Batizado de coração em chip, esse sistema foi alojado em câmaras da metade do tamanho de um celular, depois enviada à ISS.
A ideia foi comparar o comportamento dos tecidos cardíacos artificiais em dois ambientes distintos: um grupo de controle na Terra, nas mesmas condições do grupo experimental enviado ao espaço, exceto pela gravidade.
No pequeno chip bioengenheirado (pois interage com o material biológico), os tecidos cardíacos foram esticados entre dois pontos de apoio (postes). A configuração permite que as batidas, no caso contrações, possam ser medidas de forma precisa.
O que aconteceu com os tecidos de coração no espaço?

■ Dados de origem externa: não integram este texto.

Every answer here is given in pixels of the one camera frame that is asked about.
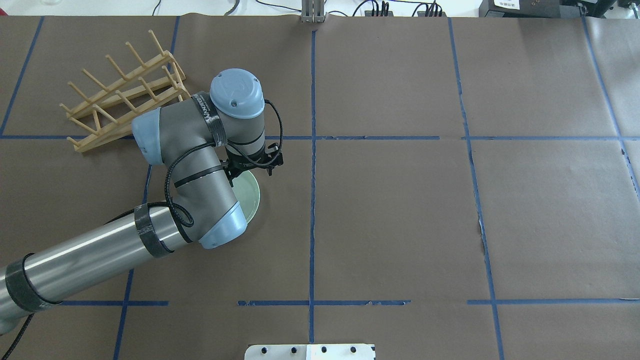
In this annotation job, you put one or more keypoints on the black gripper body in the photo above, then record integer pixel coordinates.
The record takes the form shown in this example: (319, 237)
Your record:
(233, 172)

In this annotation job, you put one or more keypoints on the light green ceramic plate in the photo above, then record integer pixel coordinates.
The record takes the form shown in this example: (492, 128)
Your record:
(247, 191)

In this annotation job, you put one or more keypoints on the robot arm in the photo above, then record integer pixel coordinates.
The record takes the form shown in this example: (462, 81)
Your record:
(205, 142)

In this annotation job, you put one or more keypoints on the wooden dish rack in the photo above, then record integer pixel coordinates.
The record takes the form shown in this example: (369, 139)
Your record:
(108, 114)

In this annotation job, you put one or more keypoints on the brown paper table cover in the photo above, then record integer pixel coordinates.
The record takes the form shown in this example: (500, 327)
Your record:
(453, 189)

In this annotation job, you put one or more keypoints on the aluminium frame post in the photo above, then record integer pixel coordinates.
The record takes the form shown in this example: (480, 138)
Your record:
(313, 11)

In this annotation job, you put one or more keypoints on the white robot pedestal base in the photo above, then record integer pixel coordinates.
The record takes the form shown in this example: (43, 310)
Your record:
(327, 351)

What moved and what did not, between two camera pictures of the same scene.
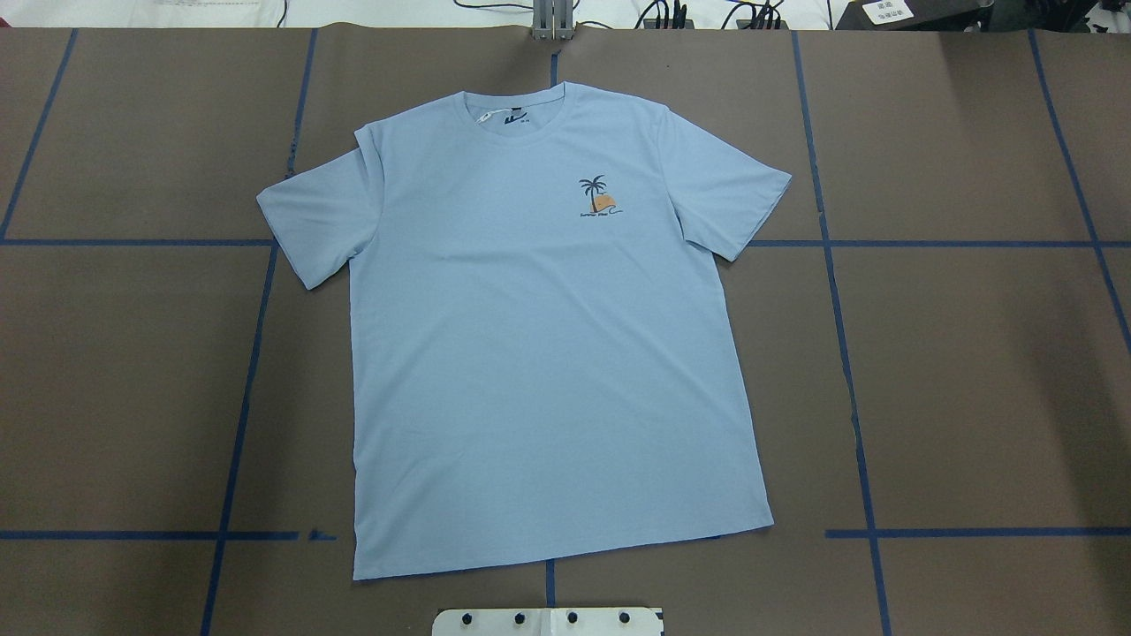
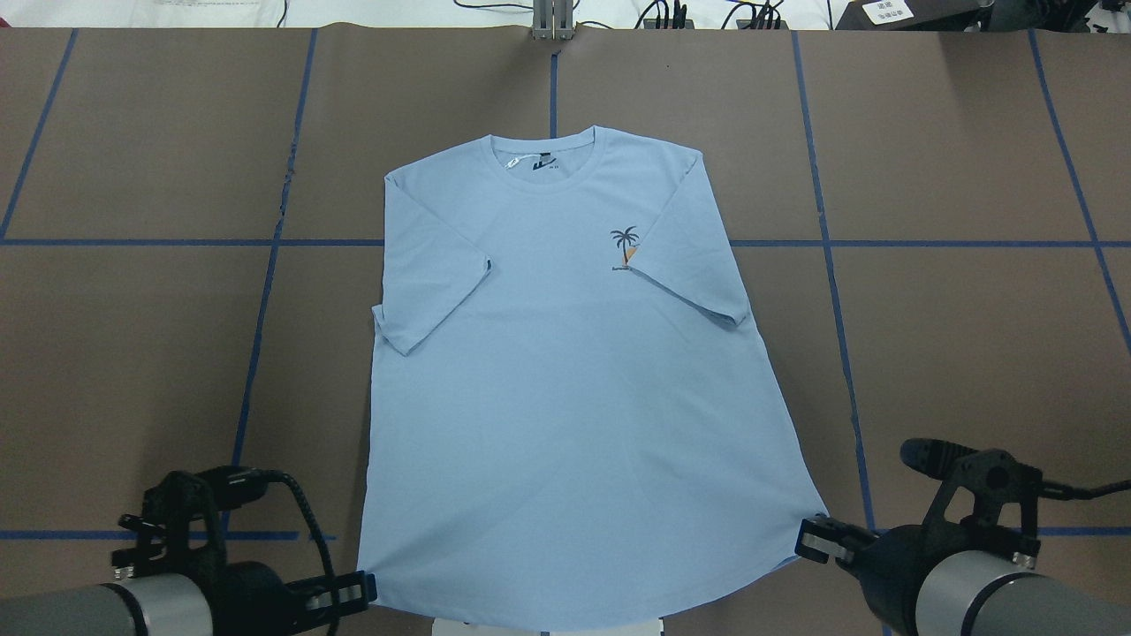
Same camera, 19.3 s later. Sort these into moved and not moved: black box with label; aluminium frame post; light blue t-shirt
Moved: light blue t-shirt
Not moved: aluminium frame post; black box with label
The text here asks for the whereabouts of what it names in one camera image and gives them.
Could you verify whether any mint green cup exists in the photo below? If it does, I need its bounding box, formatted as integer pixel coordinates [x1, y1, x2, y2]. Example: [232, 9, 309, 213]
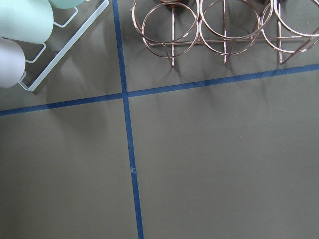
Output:
[0, 0, 54, 44]

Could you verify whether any copper wire bottle rack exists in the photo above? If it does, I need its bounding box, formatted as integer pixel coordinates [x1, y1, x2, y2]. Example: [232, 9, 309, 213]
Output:
[130, 0, 319, 67]

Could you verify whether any white wire cup rack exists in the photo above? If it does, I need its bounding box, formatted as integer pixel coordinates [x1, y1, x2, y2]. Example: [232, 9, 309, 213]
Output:
[17, 0, 110, 92]

Levados a bordo da ISS pela missão SpaceX CRS-20, em março de 2020, os tecidos tinham seus nutrientes líquidos trocados uma vez por semana pela astronauta Jessica Meir, que também os preservou para posterior leitura de genes.
Dados sobre as forças de contração das células foram transmitidos para a Terra em tempo real por dez segundos a cada 30 minutos.
Quando os tecidos retornaram à Terra, foram comparados com o grupo controle, que foi desenvolvido da mesma forma que o do espaço, e alojado no mesmo tipo de câmara.
Depois de 12 dias na ISS, a força dos tecidos musculares cardíacos caiu pela metade, enquanto as amostras aqui na Terra permaneceram relativamente estáveis.
No espaço, começaram a ocorrer batimentos irregulares (arritmias), com o período normal de um segundo se estendendo a até cinco segundos. Os sarcômeros, feixes de proteínas que ajudam as células musculares a se contrair, ficaram mais curtos e mais desordenados no espaço.
Além das questões físicas, os tecidos do coração em chip revelaram algumas mudanças genéticas, como nas mitocôndrias, as chamadas “usinas de energia” das células, que se mostraram inchadas e fragmentadas.
O sequenciamento do RNA dos tecidos mostrou aumento na expressão de genes ligados a inflamações e distúrbios cardíacos, e redução naqueles essenciais à contração cardíaca. Essas mudanças são normalmente relacionadas ao envelhecimento humano.
Os resultados do estudo sugerem que, além de problemas como alteração na visão, redução da massa muscular e exposição à radiação, Sunita Williams e Butch Wilmore provavelmente estão passando, neste momento, por algum tipo de estresse cardiovascular.
A boa notícia, dizem os autores do estudo, é que, terminado o período de um mês em órbita, os tecidos cardíacos recuperaram suas atividades de batimento normal.